Dreams of war, dreams of liars
Dreams of dragon's fire
And of things that will bite

Sleep with one eye open
Gripping your pillow tight

Exit: light
Enter: night
Take my hand
We're off to never-never land

Now I lay me down to sleep
Pray the Lord my soul to keep
If I die before I wake
Pray the Lord my soul to take

Hush little baby, don't say a word
And never mind that noise you heard
It's just the beasts under your bed
In your closet, in your head  thats stupid--lol great job dave


----------



## dave the dead (Jan 31, 2007)

really bad night shot...it started raining as soon as it got dark so I really haven't had a chance to take any good pix yet.


----------



## cerinad (Jun 23, 2008)

That is so cool!


----------



## lowdwnrob (Jul 2, 2008)

Dave, your the MAN.


----------



## Brad Green (Jul 29, 2004)

Damn, I envy your imagination! Great prop!


----------



## ScreamingScarecrow (Oct 1, 2008)

Now that's pure Haunting Entertainment!!! Awesome!!


----------



## NickG (Sep 12, 2006)

awesome.


----------



## beelce (Jul 21, 2007)

Awesome as always Dave!


----------



## smileyface4u23 (Apr 1, 2008)

That is just fantastic. As usual, I am in awe of your talent!!


----------



## Lauriebeast (Feb 27, 2007)

He came out great dave....love it!


----------



## GruselWusel (Sep 8, 2008)

really cool!!!


----------



## Dr Morbius (Sep 21, 2004)

Excellent!! No way I could sleep knowing that was on my roof. Looks great up there!


----------



## Devils Chariot (May 23, 2007)

Hey Dave! I think your story telling props are awesome. The character is always great and the execution and attention to detail are inspiring.

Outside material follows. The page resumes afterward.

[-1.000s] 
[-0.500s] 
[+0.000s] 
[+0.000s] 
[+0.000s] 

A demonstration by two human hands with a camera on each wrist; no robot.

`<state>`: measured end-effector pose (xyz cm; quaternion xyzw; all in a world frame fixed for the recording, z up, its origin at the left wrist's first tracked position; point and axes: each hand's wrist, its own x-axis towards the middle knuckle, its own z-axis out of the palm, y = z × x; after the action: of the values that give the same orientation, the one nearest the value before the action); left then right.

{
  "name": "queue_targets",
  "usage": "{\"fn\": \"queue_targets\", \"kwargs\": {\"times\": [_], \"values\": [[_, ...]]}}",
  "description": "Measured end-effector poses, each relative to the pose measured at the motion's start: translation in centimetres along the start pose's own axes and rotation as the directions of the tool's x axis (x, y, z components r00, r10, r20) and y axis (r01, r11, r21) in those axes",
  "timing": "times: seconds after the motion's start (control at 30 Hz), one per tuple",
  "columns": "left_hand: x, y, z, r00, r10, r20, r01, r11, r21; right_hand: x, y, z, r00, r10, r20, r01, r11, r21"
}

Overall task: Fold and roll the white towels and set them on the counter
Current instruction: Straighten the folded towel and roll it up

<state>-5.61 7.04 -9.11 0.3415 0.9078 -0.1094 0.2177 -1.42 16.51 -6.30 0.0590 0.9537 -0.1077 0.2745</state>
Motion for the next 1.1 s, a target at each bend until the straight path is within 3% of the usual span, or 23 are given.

I love the fetal skulls in his hands, they add so much creepiness once it register that they are not just tiny skulls. Creeptastic!!!


----------



## dave the dead (Jan 31, 2007)

Devils Chariot said:


> I love the fetal skulls in his hands, they add so much creepiness once it register that they are not just tiny skulls. Creeptastic!!!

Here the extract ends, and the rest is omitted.